Newton’s second law states that the force of an object in motion depends on its mass and its acceleration. Therefore, in order to obtain a horsepowered rocket, it must be ensured that it emits a lot of high-speed moving materials every second.
Newton’s third law is to say that as long as there is a force between two objects, the force and the reaction force must appear in pairs, and the size is equal and the direction is opposite. In the case of the rocket, the rocket’s force on the jet causes the jet to be ejected at a high speed, and the jet will simultaneously give the rocket an opposite force to propel the rocket forward.
The rocket carrying the spacecraft pushes back the gas generated by the fuel combustion to gain forward momentum. In fact, no matter what is pushed backwards, solid particles, liquids, or even atoms or protons, neutrons, and electrons can gain forward momentum.

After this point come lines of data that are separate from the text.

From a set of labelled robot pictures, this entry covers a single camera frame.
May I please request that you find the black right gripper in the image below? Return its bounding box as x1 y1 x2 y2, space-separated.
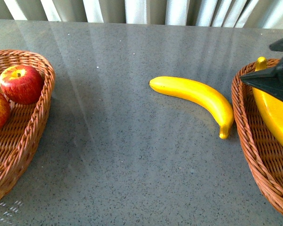
241 38 283 102

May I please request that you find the large yellow banana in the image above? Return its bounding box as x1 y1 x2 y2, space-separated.
252 56 283 157

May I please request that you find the curved yellow banana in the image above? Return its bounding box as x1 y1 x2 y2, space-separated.
149 76 234 139

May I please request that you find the dark red apple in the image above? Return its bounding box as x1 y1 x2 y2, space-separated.
0 65 44 105

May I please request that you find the white pleated curtain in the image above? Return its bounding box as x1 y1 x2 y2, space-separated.
0 0 283 29

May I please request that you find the right brown wicker basket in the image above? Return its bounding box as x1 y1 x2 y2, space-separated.
232 62 283 215

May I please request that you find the brown wicker basket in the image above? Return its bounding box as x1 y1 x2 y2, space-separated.
232 62 283 215
0 49 56 200

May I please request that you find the left brown wicker basket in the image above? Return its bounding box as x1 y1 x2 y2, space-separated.
0 49 56 200

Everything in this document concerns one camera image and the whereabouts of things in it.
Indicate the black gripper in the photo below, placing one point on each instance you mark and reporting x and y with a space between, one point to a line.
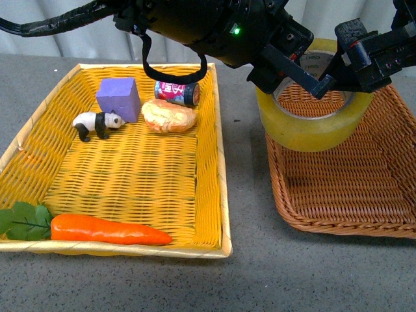
375 39

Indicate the purple foam block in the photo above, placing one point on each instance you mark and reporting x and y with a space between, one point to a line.
121 96

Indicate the yellow packing tape roll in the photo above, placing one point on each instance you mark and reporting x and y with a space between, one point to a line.
296 120

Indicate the toy panda figurine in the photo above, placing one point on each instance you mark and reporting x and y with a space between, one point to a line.
98 122

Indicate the golden bread roll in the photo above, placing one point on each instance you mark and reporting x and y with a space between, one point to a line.
165 117

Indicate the orange plastic carrot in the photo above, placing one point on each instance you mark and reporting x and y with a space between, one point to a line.
26 222

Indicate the yellow wicker basket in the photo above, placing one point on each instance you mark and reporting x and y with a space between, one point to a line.
175 182

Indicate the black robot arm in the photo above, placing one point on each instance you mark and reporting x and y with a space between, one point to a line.
218 29

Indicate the small red drink can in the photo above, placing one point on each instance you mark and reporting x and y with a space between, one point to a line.
182 94

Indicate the brown wicker basket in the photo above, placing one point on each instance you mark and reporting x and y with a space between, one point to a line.
365 186

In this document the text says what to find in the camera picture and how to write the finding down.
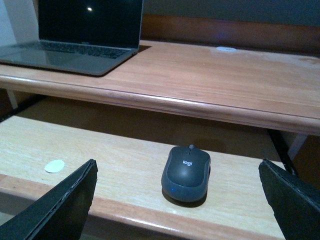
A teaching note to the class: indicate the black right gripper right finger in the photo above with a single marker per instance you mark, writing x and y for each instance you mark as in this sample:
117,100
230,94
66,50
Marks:
295,203

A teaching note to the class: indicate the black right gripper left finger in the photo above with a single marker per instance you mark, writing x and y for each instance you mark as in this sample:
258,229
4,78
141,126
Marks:
61,213

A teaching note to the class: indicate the black Logitech wireless mouse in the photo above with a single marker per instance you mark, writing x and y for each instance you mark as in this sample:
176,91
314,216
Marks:
185,177

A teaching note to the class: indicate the pale round sticker on tray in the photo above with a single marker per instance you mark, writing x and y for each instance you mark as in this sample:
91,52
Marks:
54,166

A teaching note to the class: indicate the wooden pull-out keyboard tray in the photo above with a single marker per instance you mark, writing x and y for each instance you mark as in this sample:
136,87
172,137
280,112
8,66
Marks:
131,148

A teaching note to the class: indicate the wooden desk with hutch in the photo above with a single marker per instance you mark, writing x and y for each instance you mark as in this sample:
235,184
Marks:
272,80

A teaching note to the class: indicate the white round sticker on desk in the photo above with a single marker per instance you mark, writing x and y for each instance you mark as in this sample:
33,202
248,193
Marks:
226,49

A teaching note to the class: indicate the grey open laptop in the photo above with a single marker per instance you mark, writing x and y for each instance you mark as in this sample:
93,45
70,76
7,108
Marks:
89,37

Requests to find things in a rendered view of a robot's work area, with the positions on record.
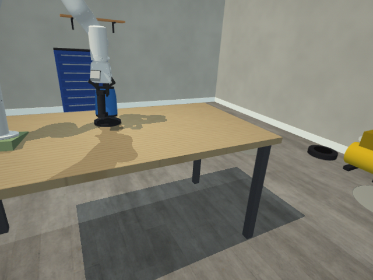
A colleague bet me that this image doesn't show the dark grey round disk with center stud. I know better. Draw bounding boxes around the dark grey round disk with center stud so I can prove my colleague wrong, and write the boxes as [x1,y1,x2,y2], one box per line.
[94,117,121,127]

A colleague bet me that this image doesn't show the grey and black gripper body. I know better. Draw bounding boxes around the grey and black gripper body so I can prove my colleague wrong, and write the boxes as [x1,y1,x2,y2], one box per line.
[90,62,112,83]

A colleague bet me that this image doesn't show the blue kettle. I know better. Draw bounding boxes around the blue kettle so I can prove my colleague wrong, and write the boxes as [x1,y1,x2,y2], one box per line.
[95,87,118,118]

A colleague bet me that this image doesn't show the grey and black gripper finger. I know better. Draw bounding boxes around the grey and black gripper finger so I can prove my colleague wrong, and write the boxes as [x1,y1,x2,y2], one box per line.
[88,79,100,90]
[105,77,115,97]

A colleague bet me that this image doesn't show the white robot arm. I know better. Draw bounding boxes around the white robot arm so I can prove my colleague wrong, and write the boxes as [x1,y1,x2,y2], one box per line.
[0,0,110,140]

Some people may think that the rocket is driven by the gas to push the gas in the surrounding environment to get the recoil, but in fact, the gas itself makes the rocket have such a powerful force. In fact, because there is no air in space, the rocket does not have to overcome air resistance when moving forward, so it is easier to move forward than in an airy environment. Moreover, the friction between the surface of the rocket and the surrounding environment is zero, which means that the rocket will not have any resistance to slow it down after starting. In addition, the spacecraft in space is not subject to gravity and has no weight, so even a small thrust can give the spacecraft a great speed.